Knopf also discussed natural resources and explained how he as a farmer thinks about his actions and the natural resources they impact. He gave examples of partnerships and creative solutions his is trying on his family’s farm.
The Kansas Department of Agriculture and Alpha Zeta, an agriculture honor fraternity, hosted Knopf, who has been featured in The New York Times, a Discovery Channel documentary and a book entitled “Rancher, Farmer, Fisherman” by Miriam Horn.
Alpha Zeta member Andy Mink, junior in milling science, said the lecture is traditionally a main event for the group each year.
“It promotes ideas in agriculture that I think we all should be talking about,” Mink said. “After we read that article, it was ‘Yes! We want this guy.'”
The New York Times article Mink referred to is “A Farmer’s Tough Year on the Trade War’s Kansas Front.” It was written in November 2018 and describes how global events impact farming decisions at Knopf’s family farm.
While Mink said he found Knopf’s story to be relatable having grown up on a farm himself, Mink also said he gleaned new ideas from the lecture. One was a reminder to be open-minded.
“We all need to be able to question the things we believe thoroughly enough to get out of our own echo chambers,” Mink said. “We need to be able to listen and share.”

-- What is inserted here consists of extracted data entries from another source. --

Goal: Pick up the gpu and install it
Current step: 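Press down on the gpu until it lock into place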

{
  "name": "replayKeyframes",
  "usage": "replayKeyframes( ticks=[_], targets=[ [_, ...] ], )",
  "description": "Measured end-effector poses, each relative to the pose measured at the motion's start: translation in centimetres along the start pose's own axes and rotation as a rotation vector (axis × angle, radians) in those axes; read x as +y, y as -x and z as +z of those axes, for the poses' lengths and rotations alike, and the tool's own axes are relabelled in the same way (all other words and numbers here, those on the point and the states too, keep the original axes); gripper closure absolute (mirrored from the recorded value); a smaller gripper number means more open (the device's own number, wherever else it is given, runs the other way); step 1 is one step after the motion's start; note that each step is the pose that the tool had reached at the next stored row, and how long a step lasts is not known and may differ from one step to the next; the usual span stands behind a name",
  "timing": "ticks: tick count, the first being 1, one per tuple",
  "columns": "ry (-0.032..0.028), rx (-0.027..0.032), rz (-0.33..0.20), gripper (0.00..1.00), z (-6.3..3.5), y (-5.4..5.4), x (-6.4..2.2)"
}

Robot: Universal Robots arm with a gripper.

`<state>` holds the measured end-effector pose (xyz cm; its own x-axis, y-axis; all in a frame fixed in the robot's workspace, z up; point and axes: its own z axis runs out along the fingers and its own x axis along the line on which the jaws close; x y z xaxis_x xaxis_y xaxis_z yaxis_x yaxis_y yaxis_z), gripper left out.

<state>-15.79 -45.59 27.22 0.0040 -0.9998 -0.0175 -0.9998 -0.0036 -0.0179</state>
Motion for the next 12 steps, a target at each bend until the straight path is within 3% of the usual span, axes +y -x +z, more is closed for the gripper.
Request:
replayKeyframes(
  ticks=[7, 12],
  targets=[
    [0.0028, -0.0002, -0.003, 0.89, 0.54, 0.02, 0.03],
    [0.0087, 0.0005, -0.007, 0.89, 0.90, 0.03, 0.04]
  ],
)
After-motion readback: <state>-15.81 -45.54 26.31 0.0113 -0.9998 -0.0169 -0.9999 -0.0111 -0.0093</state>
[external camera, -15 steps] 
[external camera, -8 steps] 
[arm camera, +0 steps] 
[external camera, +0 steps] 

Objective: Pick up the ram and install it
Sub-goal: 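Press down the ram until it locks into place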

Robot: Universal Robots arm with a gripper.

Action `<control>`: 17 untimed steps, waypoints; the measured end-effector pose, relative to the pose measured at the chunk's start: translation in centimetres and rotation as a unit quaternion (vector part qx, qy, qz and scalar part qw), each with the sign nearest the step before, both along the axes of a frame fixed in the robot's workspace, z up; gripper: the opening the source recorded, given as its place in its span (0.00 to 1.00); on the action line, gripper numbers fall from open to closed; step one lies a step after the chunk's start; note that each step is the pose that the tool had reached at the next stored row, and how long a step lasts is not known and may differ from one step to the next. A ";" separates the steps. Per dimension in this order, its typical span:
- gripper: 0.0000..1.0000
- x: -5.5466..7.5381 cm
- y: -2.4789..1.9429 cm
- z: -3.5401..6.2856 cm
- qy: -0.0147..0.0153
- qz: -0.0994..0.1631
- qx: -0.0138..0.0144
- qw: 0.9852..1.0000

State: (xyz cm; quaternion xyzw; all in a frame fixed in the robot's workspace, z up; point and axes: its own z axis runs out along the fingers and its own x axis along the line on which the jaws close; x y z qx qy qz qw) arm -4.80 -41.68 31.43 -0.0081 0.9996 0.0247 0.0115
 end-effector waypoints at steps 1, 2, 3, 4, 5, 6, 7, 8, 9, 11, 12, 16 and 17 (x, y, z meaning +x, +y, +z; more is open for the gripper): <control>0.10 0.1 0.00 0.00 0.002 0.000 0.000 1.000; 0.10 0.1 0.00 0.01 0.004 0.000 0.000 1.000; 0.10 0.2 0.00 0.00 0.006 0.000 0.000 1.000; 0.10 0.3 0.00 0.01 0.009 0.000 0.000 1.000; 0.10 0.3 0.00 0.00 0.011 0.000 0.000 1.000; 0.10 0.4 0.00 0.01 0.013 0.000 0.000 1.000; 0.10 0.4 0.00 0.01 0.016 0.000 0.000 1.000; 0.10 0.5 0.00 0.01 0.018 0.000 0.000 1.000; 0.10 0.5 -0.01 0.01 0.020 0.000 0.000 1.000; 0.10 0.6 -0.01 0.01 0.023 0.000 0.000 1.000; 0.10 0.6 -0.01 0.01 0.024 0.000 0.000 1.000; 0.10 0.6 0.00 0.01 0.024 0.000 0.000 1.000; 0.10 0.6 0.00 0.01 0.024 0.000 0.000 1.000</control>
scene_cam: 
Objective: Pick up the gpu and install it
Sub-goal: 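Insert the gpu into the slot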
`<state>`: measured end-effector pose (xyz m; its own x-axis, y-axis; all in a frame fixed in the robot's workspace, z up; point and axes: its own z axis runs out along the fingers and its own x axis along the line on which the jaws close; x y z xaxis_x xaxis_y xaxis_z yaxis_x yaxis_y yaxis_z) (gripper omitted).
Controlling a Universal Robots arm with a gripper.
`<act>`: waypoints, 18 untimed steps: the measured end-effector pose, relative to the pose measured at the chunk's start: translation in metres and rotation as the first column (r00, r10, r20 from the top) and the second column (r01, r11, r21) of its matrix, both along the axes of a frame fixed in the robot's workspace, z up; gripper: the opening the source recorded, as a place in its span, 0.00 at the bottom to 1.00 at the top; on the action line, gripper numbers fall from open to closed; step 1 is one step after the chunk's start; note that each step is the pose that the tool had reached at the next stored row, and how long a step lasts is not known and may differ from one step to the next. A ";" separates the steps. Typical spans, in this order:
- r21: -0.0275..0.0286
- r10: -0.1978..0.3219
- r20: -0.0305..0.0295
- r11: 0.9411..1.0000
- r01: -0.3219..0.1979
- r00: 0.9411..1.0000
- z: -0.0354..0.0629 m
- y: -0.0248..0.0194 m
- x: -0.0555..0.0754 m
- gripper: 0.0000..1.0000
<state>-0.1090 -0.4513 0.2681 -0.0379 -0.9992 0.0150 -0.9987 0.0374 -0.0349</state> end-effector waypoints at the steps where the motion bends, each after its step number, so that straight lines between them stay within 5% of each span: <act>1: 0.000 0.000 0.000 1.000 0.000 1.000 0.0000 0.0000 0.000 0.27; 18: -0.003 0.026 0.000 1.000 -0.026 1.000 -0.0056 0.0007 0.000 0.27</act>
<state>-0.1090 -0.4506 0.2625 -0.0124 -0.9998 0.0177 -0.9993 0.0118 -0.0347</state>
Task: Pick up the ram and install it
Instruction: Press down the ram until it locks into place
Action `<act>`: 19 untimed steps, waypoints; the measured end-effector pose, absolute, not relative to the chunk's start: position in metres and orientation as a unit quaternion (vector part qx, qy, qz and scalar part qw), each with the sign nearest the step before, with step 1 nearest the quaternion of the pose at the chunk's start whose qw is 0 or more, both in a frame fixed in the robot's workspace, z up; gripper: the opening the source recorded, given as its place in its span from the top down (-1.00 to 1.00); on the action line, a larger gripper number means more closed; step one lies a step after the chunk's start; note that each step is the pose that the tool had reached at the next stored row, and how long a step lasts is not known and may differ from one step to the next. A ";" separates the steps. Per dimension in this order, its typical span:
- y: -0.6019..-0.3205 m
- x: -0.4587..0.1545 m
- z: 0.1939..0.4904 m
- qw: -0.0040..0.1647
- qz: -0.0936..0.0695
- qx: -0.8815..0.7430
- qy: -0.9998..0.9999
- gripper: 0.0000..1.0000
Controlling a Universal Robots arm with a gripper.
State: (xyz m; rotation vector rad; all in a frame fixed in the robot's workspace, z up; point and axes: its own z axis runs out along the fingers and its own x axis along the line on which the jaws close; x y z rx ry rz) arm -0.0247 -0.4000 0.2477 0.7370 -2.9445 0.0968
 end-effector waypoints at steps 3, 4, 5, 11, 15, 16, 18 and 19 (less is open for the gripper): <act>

Knopf said he tried to provide encouragement and transparency to students in attendance.
“Over half the battle in my mind is knowing the right questions to ask, and they’re asking the right questions,” Knopf said. “I hope that I was able to offer some perspective to stay engaged.”
Knopf, who graduated in 2000, said he agreed to the lecture because of his experience as a K-State student.
“When a student or student group calls and there is anything that I can bring back to campus that may be of value to them, it’s very difficult for me to tell them no,” he said. “What I hope to have shared with them is just how wide the scope is at the different levels of perspective that we have to have as a farm in central Kansas, or anywhere in the U.S.”